Report each line of the records where "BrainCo" occurs.

Stored items
#####

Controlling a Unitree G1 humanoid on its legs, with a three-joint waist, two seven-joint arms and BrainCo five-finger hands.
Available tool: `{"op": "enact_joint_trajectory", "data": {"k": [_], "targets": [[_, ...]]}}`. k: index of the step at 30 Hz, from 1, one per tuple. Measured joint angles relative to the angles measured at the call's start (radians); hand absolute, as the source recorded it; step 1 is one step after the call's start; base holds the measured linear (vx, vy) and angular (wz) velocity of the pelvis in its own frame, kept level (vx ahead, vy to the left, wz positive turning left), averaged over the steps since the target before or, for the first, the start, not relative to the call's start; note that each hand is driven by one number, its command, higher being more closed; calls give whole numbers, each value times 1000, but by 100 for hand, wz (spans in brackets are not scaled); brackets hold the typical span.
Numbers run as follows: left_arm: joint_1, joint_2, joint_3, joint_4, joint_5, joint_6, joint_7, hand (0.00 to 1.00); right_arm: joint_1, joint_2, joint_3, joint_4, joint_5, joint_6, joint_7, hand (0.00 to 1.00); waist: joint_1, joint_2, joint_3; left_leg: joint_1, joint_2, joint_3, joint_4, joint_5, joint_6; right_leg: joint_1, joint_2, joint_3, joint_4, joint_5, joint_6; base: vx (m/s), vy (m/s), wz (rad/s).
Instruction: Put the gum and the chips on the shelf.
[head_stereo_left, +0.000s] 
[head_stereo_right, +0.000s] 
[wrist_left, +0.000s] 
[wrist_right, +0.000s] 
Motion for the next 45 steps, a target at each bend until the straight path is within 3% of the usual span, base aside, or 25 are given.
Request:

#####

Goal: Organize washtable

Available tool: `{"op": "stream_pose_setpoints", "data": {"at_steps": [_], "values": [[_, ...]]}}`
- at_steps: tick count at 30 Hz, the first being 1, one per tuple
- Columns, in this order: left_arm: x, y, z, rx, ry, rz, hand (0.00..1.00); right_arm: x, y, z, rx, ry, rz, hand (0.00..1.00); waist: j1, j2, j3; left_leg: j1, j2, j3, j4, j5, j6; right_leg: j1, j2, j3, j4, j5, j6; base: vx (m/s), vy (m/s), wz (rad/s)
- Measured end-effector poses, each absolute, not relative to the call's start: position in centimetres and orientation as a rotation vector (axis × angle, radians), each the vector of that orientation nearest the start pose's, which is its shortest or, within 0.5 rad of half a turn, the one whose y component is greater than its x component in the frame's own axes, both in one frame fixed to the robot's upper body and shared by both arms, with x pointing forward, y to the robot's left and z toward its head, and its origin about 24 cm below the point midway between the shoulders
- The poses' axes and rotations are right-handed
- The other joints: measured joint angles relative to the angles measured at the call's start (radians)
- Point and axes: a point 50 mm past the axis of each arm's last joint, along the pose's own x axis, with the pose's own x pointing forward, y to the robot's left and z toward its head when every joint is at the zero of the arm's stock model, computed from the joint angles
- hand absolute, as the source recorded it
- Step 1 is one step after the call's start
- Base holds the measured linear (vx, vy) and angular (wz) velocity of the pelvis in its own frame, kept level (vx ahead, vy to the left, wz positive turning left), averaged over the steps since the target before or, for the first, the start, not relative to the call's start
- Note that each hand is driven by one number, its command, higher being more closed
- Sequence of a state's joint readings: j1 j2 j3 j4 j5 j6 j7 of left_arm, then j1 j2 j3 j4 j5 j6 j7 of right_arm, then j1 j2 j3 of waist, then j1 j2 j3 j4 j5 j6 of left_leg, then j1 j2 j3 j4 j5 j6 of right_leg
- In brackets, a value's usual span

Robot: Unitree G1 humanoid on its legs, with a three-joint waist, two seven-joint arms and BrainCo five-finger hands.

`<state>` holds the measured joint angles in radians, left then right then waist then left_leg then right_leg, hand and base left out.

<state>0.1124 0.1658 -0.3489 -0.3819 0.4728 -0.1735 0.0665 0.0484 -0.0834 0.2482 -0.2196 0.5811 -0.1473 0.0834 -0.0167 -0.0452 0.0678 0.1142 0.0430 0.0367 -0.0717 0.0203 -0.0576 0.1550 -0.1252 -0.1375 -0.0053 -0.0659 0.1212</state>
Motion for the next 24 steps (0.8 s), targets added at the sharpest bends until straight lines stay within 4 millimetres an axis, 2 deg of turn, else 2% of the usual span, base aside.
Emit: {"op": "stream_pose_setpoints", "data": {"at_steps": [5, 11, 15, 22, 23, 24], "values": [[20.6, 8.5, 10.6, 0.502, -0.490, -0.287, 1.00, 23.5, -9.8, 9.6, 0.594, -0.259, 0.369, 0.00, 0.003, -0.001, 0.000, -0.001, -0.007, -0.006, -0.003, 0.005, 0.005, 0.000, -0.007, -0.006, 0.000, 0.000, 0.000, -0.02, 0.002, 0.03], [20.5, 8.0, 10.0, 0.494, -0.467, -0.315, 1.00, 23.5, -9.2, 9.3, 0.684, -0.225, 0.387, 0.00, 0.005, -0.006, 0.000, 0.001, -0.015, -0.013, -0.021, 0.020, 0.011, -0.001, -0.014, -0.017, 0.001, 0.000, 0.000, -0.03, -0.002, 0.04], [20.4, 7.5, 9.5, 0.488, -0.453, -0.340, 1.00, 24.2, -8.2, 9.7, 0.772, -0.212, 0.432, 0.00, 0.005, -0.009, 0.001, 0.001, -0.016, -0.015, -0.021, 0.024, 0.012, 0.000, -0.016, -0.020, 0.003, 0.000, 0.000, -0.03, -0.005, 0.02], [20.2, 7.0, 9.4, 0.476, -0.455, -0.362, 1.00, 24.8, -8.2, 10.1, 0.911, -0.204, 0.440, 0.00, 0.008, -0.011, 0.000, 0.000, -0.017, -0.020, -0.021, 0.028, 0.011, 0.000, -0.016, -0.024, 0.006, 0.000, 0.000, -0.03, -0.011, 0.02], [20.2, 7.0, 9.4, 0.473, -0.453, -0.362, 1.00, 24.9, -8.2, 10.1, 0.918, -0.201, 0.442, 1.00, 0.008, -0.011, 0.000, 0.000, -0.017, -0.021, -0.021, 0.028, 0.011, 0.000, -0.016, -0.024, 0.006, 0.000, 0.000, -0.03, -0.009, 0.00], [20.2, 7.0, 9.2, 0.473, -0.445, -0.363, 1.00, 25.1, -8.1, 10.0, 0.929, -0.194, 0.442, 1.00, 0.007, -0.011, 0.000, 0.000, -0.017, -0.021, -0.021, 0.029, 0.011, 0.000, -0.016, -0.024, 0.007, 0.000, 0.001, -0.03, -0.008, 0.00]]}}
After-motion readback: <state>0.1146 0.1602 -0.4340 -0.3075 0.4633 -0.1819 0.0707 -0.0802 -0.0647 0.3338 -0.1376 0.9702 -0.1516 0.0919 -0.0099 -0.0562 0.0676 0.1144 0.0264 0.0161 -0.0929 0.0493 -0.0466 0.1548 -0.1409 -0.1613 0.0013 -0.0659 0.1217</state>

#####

_Response for this exercise_
Controlling a Unitree G1 humanoid on its legs, with a three-joint waist, two seven-joint arms and BrainCo five-finger hands.
Robot: Unitree G1 humanoid on its legs, with a three-joint waist, two seven-joint arms and BrainCo five-finger hands.

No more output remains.